▸ Problem details
From the listing below, copy every line with the word "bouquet".

▸ Data to examine
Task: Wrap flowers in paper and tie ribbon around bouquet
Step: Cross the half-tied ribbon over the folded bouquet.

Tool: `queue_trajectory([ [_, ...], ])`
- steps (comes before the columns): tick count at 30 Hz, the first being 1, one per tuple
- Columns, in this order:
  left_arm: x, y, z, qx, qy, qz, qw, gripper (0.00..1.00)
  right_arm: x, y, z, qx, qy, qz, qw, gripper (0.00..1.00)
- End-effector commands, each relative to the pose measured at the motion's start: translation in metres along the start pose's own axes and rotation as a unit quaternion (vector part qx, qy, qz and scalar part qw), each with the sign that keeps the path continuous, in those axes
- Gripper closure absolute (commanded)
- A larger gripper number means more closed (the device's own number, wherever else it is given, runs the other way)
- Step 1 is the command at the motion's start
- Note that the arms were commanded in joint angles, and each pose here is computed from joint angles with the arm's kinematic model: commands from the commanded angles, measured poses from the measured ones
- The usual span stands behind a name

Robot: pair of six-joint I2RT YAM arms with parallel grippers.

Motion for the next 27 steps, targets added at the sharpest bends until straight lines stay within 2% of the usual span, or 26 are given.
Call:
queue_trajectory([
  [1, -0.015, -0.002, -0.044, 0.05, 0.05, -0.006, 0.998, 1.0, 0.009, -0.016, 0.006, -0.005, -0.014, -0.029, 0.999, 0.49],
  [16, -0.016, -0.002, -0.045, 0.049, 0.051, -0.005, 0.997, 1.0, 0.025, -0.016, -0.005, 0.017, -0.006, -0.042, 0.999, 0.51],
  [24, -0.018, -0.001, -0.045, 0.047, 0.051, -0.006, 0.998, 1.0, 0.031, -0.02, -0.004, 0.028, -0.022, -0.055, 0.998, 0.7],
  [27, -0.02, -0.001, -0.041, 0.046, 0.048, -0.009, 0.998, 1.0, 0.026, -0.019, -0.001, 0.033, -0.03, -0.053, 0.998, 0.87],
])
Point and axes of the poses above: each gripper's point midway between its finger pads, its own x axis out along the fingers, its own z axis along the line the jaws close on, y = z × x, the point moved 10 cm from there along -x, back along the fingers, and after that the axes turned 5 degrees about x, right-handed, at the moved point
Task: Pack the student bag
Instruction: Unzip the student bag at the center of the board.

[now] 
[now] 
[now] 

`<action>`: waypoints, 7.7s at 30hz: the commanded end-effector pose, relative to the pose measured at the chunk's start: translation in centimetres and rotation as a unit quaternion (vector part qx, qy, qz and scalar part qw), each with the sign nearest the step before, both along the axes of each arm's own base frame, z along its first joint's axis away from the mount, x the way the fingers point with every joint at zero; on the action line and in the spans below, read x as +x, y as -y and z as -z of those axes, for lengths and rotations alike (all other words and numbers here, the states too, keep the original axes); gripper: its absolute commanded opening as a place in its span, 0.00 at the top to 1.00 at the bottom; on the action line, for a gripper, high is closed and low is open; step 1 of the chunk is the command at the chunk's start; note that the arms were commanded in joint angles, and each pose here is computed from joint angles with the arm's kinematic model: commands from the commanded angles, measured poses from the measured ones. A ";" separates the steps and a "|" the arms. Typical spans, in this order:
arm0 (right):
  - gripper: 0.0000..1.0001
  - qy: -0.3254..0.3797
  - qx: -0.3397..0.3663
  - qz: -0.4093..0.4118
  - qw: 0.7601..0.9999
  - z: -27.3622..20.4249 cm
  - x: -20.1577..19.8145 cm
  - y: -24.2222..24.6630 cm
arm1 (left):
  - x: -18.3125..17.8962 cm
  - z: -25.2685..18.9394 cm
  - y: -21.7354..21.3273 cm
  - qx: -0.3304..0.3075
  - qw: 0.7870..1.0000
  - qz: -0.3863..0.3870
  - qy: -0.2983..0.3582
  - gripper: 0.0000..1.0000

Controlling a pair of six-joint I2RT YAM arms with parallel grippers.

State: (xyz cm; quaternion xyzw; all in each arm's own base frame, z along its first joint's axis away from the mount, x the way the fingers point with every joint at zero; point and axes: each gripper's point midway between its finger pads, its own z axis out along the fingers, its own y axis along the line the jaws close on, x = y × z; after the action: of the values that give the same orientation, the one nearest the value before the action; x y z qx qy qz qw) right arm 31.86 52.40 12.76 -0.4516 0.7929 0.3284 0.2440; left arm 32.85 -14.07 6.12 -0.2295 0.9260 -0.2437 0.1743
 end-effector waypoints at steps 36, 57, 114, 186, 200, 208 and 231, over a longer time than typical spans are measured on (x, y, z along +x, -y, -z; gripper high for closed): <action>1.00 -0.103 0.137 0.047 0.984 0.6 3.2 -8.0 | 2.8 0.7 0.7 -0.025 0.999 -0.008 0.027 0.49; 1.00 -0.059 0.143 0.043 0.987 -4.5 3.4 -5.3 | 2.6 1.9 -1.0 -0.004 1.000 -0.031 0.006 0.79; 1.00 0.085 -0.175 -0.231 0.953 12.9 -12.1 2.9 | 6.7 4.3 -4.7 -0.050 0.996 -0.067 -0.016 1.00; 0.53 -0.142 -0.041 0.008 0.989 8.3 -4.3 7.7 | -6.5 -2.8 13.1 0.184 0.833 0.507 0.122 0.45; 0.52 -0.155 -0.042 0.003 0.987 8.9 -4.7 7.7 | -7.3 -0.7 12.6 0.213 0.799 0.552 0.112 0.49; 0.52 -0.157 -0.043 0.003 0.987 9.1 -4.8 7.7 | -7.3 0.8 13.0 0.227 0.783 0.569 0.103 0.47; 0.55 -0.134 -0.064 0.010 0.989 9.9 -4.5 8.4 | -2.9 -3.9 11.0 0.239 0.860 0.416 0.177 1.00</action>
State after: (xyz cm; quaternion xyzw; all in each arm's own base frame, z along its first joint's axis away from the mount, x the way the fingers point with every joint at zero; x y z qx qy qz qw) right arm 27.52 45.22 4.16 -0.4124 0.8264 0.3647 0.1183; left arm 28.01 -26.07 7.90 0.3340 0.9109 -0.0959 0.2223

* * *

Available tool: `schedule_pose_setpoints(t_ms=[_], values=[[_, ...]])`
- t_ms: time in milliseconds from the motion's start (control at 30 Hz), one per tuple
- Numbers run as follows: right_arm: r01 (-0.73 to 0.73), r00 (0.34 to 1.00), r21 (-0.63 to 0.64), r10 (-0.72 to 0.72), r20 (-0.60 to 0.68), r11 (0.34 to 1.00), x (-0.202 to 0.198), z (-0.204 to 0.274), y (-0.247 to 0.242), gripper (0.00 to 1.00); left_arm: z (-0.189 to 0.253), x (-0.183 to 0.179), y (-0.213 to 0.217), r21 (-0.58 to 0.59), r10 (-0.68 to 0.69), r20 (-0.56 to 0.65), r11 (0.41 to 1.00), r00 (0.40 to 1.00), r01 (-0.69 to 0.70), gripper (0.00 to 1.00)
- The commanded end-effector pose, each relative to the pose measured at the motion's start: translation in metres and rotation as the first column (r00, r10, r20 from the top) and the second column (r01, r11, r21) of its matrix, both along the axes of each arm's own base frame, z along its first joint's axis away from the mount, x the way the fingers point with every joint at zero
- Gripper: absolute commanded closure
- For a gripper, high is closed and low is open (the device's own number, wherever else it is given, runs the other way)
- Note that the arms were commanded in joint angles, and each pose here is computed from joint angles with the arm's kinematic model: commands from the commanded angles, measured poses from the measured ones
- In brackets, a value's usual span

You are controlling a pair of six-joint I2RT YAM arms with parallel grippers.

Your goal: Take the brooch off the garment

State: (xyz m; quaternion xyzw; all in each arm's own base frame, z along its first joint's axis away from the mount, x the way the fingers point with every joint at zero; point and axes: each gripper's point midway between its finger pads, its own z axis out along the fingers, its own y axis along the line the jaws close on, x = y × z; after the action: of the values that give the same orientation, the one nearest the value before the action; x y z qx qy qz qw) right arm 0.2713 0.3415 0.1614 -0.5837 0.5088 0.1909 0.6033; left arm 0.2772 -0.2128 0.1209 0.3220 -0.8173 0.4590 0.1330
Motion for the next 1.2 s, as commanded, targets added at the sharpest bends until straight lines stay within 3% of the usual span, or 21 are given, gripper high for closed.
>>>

▸ Result
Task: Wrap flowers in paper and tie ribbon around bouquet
Step: Cross the half-tied ribbon over the folded bouquet.

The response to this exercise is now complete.